The advertizers have trained us in certain ways: in particular, they have trained us to disbelieve their propositions: they have a bad habit of lying, of over-selling and under-delivering. So when I see offers like "a jar contains red blue and yellow balls..." my knee-jerk reaction is "bullshit, I know that you guys are probably trying to scam me, and I'd be an idiot for picking blue instead of yellow, because I know that most typical salespeople have already removed all the blue marbles from the jar. Only a gullible fool would believe otherwise, so cut it out with that Bayesian prior snow-job. We're not country bumpkins, you know." 
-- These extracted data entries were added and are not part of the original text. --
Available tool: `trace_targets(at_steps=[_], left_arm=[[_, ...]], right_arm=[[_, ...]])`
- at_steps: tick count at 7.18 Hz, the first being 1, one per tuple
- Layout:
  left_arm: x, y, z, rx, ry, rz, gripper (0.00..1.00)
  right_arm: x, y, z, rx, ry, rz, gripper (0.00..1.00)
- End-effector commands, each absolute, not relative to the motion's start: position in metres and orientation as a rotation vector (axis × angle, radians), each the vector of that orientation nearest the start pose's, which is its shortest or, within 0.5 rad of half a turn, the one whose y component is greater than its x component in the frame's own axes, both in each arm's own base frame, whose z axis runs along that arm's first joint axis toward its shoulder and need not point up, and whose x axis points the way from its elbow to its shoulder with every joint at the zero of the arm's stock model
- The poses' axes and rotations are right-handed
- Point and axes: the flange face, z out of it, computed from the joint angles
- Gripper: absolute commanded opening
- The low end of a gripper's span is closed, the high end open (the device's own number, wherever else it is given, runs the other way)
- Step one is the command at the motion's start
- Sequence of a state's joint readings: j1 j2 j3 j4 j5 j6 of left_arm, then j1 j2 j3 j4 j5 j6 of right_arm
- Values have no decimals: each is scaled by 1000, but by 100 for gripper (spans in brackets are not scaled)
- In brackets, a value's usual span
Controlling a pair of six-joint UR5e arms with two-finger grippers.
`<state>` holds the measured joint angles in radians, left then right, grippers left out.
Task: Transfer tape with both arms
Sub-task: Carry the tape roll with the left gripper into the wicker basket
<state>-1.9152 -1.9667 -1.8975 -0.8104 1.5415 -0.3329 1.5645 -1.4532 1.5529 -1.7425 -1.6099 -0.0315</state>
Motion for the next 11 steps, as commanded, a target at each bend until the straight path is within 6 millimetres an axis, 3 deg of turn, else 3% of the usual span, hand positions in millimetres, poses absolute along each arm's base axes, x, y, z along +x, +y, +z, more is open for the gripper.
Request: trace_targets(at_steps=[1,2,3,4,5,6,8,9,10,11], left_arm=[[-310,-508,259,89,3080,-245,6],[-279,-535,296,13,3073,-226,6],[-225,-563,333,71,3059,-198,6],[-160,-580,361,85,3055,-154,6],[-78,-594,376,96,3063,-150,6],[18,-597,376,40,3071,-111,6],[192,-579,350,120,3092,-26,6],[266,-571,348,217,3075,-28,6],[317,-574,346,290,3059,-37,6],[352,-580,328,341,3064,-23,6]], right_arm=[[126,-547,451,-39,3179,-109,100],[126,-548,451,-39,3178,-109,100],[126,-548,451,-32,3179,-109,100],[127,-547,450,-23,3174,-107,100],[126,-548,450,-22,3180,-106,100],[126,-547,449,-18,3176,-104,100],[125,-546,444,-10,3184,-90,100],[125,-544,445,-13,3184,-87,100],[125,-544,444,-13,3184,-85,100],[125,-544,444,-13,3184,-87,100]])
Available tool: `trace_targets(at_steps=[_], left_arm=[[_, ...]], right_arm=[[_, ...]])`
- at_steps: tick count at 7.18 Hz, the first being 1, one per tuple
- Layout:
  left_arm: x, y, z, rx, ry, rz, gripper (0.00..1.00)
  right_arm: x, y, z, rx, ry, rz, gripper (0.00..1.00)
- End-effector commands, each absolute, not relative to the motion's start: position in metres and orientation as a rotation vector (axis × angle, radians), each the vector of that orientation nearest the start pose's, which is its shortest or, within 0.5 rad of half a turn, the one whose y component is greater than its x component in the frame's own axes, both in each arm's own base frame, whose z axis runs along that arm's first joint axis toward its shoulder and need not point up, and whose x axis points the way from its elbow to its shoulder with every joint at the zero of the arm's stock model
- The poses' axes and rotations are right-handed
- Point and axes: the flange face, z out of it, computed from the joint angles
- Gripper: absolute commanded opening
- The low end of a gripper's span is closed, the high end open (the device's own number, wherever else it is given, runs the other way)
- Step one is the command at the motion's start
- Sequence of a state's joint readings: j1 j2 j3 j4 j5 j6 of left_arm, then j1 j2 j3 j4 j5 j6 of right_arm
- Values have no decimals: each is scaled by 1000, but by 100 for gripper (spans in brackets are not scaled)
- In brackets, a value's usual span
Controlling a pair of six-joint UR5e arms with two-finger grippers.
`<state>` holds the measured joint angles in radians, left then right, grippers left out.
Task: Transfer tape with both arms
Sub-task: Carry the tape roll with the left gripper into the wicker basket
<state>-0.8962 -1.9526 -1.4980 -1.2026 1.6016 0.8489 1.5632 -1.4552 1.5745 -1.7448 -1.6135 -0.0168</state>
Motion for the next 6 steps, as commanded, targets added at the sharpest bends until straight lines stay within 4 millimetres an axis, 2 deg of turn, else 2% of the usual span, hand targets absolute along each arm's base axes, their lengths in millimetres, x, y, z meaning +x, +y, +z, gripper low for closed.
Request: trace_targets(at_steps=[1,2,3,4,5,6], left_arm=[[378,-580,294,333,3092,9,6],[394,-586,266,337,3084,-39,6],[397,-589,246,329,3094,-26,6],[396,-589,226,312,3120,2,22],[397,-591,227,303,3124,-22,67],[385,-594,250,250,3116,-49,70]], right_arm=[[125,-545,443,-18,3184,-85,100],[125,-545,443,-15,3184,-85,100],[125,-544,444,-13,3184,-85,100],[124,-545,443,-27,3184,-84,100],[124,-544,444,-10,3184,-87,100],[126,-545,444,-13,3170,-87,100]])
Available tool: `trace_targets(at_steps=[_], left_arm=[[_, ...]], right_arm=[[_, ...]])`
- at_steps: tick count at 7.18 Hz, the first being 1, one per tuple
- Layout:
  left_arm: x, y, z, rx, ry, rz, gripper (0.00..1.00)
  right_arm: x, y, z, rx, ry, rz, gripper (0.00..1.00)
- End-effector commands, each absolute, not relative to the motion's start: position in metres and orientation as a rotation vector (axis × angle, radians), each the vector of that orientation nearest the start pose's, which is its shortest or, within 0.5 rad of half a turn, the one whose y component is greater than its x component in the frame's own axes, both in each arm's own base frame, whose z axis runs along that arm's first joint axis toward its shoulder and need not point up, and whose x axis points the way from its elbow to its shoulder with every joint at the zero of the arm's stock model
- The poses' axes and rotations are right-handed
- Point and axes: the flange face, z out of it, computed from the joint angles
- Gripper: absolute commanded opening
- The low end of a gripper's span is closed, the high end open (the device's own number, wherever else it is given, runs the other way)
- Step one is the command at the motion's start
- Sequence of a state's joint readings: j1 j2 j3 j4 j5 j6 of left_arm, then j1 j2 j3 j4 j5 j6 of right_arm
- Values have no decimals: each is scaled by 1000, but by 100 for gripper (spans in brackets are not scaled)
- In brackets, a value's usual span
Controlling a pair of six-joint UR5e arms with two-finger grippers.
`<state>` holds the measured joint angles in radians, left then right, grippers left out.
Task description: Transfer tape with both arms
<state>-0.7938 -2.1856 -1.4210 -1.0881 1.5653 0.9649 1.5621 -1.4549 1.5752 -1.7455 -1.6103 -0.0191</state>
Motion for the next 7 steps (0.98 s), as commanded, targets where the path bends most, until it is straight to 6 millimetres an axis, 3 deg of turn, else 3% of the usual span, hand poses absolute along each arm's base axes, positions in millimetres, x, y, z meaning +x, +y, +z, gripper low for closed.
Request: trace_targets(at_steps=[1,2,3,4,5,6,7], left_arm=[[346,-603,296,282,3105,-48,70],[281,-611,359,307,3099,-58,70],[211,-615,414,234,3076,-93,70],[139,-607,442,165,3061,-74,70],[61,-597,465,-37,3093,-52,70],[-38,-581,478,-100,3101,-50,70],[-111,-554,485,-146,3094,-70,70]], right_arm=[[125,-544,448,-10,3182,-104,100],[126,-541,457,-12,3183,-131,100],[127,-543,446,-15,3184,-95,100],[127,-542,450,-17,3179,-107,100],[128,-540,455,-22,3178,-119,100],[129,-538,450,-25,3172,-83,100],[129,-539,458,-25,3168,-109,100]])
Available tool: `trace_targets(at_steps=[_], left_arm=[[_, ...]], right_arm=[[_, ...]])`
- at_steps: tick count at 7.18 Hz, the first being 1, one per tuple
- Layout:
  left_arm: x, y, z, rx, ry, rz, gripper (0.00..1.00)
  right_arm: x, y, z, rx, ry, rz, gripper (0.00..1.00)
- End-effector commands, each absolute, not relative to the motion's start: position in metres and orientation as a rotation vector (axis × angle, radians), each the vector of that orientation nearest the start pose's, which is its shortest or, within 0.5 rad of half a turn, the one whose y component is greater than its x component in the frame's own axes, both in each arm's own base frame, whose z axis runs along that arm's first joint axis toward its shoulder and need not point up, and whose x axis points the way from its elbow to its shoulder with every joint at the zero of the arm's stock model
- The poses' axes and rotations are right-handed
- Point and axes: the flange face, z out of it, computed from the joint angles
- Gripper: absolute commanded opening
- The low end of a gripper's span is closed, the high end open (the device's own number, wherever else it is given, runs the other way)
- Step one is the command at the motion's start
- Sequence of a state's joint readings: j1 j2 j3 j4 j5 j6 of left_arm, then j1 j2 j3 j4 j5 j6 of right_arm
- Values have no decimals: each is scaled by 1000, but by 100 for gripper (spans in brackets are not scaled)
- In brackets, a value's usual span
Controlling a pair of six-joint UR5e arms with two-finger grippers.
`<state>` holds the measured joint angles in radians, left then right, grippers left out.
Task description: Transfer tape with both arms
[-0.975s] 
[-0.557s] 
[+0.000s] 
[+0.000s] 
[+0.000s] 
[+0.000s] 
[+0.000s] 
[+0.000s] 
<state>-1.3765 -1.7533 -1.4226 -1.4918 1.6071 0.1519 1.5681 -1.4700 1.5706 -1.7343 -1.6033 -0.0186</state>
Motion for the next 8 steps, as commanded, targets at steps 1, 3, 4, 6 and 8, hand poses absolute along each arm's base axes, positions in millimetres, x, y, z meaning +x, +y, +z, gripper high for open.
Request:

The above argument, even if made ex-post-facto, is an example of the kind of thinking that humans engage in regularly. Humans make thousands of decisions a day (Should I watch TV now? Should I go to the bathroom? Should I read this? What should I type as the next word of this sentence?) and it seems awfully naive to claim that if any of these decisions don't follow VNM+Bayes, they are "irrational". I think its discounting intelligence far more than it should.

There are numerous typos throughout the thing. Someone needs to re-read it. The math in "8.6.3. The Allais paradox" is all wrong, option 2A is not actually 34% of 1A and 66% of nothing, etc.